** Study material follows **

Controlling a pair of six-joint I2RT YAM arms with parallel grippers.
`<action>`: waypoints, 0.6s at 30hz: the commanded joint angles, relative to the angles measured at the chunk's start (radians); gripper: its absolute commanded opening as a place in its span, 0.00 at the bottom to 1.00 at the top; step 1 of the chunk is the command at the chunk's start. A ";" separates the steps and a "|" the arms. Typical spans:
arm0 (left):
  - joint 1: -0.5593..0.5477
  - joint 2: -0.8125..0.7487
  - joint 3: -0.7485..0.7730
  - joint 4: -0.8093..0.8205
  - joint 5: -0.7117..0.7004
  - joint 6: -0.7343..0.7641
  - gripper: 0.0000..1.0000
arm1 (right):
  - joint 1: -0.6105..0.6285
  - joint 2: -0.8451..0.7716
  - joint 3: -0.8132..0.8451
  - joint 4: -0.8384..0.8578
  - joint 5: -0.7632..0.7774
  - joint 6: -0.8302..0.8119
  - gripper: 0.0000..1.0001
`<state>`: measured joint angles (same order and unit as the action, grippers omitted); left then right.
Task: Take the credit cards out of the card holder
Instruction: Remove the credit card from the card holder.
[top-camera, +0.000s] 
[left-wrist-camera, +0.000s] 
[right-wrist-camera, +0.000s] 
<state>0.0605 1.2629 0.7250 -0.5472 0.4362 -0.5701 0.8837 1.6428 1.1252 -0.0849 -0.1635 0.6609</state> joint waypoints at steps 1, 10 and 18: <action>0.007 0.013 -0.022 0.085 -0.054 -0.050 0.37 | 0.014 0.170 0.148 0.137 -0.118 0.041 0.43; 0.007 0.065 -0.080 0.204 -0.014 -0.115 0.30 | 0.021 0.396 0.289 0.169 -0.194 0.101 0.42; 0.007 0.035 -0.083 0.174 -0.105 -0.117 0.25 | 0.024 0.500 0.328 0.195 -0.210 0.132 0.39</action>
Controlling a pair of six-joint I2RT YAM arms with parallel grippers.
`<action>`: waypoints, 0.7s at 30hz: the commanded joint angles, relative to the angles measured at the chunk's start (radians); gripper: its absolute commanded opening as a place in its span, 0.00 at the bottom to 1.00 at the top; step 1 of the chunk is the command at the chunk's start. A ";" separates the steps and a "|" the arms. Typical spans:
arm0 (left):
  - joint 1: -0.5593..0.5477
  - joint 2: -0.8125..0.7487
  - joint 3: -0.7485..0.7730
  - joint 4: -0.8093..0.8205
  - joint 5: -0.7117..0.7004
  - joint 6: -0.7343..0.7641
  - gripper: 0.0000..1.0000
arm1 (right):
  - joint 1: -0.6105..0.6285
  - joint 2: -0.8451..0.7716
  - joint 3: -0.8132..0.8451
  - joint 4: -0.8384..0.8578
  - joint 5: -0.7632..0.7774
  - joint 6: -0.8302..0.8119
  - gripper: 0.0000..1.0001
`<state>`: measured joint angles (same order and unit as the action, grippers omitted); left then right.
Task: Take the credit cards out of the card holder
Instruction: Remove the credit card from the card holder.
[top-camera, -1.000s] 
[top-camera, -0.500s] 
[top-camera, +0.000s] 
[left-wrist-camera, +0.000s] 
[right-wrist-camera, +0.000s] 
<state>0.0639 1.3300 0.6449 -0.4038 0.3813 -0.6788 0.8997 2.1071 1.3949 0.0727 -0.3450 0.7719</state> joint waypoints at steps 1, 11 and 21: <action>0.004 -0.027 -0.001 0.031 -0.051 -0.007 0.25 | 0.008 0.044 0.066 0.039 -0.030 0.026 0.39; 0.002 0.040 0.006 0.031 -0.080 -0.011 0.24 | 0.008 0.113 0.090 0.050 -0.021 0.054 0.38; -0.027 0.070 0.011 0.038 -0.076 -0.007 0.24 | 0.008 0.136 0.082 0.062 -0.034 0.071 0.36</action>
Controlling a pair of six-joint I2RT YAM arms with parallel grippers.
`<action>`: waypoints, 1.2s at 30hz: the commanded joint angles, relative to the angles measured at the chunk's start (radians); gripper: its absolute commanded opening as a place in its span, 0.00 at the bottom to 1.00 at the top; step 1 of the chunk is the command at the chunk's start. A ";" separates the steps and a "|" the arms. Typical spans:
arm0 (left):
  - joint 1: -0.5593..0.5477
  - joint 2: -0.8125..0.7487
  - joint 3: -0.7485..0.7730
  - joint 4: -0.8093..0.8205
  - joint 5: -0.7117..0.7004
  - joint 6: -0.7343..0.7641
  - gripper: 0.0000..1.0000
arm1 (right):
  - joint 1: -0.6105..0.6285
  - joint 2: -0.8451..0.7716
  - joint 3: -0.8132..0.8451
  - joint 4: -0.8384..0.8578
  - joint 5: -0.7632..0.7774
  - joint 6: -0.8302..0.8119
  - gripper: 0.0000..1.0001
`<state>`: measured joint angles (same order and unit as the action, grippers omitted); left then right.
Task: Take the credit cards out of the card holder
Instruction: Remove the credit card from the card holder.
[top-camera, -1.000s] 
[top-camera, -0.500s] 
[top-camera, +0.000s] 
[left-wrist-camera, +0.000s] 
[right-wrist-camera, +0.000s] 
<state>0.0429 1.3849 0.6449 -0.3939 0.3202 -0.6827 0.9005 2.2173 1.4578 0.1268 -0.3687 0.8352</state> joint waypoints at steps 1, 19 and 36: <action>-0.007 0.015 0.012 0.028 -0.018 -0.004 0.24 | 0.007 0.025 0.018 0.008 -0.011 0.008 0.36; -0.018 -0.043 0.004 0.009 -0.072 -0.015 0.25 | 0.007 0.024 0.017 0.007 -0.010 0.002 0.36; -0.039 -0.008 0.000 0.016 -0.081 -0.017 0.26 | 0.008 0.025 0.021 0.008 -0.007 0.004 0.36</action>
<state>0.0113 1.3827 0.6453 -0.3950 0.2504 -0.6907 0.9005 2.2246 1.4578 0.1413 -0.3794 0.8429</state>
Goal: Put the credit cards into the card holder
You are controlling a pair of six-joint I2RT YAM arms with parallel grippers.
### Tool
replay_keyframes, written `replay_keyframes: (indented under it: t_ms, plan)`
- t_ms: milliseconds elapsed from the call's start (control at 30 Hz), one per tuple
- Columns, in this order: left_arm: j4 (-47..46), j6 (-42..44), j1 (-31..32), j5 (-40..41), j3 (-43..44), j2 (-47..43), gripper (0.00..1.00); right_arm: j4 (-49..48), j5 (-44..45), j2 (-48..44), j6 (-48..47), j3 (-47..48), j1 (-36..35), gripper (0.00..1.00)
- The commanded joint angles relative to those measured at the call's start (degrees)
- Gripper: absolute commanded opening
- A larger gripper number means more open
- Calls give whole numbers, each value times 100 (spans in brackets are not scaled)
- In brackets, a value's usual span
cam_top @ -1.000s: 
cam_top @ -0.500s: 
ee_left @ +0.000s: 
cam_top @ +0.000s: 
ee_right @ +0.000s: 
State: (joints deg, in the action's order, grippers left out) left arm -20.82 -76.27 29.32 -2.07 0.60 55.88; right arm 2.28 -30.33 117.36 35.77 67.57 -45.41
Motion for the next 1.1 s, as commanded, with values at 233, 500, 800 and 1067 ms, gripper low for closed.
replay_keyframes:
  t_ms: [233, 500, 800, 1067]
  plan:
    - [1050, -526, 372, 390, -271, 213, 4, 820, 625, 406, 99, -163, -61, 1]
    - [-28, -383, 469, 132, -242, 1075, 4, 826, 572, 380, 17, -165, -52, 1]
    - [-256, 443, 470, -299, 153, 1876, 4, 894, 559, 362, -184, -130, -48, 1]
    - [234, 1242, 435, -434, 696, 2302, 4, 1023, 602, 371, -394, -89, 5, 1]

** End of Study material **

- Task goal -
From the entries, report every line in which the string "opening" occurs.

- Reply -
`<action>`: waypoints, 0.6s at 30hz: the commanded joint angles, relative to the angles measured at the chunk's start (radians); gripper: its absolute commanded opening as a place in its span, 0.00 at the bottom to 1.00 at the top; step 1 of the chunk is the command at the chunk's start. A ";" separates the steps and a "|" the arms. Typical spans:
`<action>`: waypoints, 0.7s at 30hz: the commanded joint angles, relative to the angles measured at the chunk's start (radians); gripper: its absolute commanded opening as a place in its span, 0.00 at the bottom to 1.00 at the top; step 1 of the chunk is the command at the chunk's start. A ";" separates the steps and a "|" the arms. Typical spans:
`<action>`: waypoints, 1.2s at 30hz: the commanded joint angles, relative to the angles measured at the chunk's start (radians); gripper: its absolute commanded opening as a place in its span, 0.00 at the bottom to 1.00 at the top; step 1 of the chunk is the command at the chunk's start. A ";" separates the steps and a "|" the arms. Typical spans:
- Gripper: absolute commanded opening

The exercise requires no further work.